Math vs. wild: Researchers use computer vision to identify wildlife
April Dahlquist, Coordinated Science Lab
- ECE Professor Thomas Huang will lead an NSF-funded research program on monitoring wildlife.
- To collect the data, motion-sensitive cameras will be set up in Missouri and Panama.
- This type of research is important to biologists who study the impact of human activity and environmental changes on wildlife species.
In June, ECE Professor Thomas S Huang received a three-year collaborative research grant entitled, “ABI Innovation Computational and Informatics Tools for Supporting Collaborative Wildlife Monitoring and Research.” The project, funded through a $443,405 National Science Foundation grant, includes collaborators from New York State Museum and the University of Missouri.
The research is looking to use information technology such as image processing and multimedia to monitor the movement and activity of wildlife animals. To collect the data, motion-sensitive cameras will be set up in Missouri and Panama to observe wildlife.
The grant’s aim is to create an algorithm that can identify the animal in view from its size, texture, etc. This way, analysis of the animal’s movement will be an automated process.
“Anything we can do to help make the task easier will be very important,” said Huang, the William L. Everitt Professor of Electrical Engineering and a researcher at the Coordinated Science Lab and the Beckman Institute. “We want to be able to automate as many tasks as we can.”
This type of research is important to biologists who study the impact of human activity and environmental changes on wildlife species. Scientists are hoping to advance and automate data collection and analysis when wildlife is present, identifying and classifying the animal, summarizing the scene and predicting animal geographic distributions.
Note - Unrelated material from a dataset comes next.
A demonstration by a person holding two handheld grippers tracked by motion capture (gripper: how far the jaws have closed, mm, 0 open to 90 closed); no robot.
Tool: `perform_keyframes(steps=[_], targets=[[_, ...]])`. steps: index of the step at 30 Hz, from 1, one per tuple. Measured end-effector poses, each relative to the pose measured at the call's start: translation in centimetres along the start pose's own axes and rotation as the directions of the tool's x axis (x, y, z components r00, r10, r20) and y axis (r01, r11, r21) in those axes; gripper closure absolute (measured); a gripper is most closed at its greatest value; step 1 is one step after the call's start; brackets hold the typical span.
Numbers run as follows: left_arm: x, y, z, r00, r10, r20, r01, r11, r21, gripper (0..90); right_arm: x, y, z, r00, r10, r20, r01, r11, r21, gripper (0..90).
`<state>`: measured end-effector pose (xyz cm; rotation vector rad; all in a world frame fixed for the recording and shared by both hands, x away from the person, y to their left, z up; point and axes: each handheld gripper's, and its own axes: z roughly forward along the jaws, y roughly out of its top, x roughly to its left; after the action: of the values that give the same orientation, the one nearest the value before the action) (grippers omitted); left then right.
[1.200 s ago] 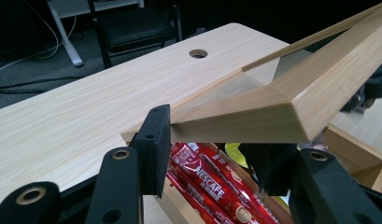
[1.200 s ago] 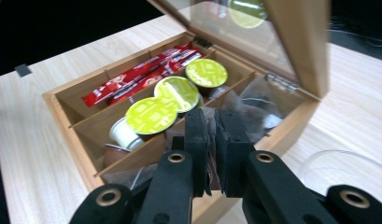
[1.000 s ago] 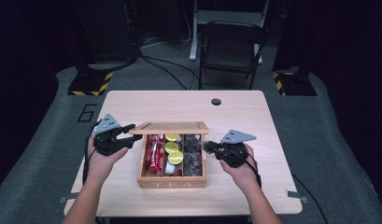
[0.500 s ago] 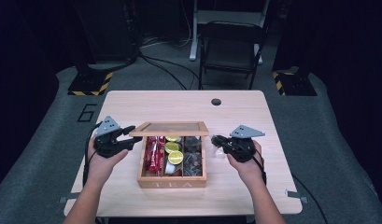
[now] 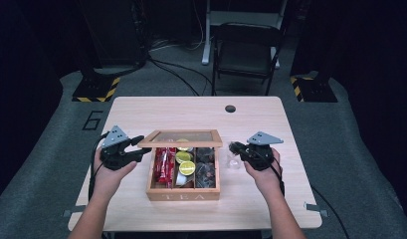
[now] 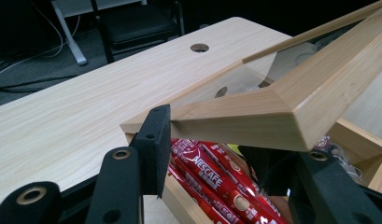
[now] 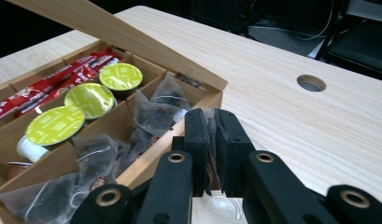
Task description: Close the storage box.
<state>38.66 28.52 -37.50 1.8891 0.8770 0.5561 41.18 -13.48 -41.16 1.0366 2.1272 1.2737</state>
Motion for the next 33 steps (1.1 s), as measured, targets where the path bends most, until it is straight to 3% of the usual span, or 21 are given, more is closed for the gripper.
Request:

The University of Missouri has already done some preliminary data collection, which shows encouraging results, Huang said. However, the challenge for Huang will be developing algorithms which work in real-life environments and not just in the lab.
“Anytime you try to apply computer vision to real cases you will see variations in data you did not anticipate in the development phase,” Huang said.
Since the cameras are triggered whenever they detect motion, the researchers have little control of the data collected, making this research challenging, Huang said. However, Huang is hopeful that the team will be able to create useful technology.
"Any techniques that make the task of biologists easier or faster will be very valuable," Huang said.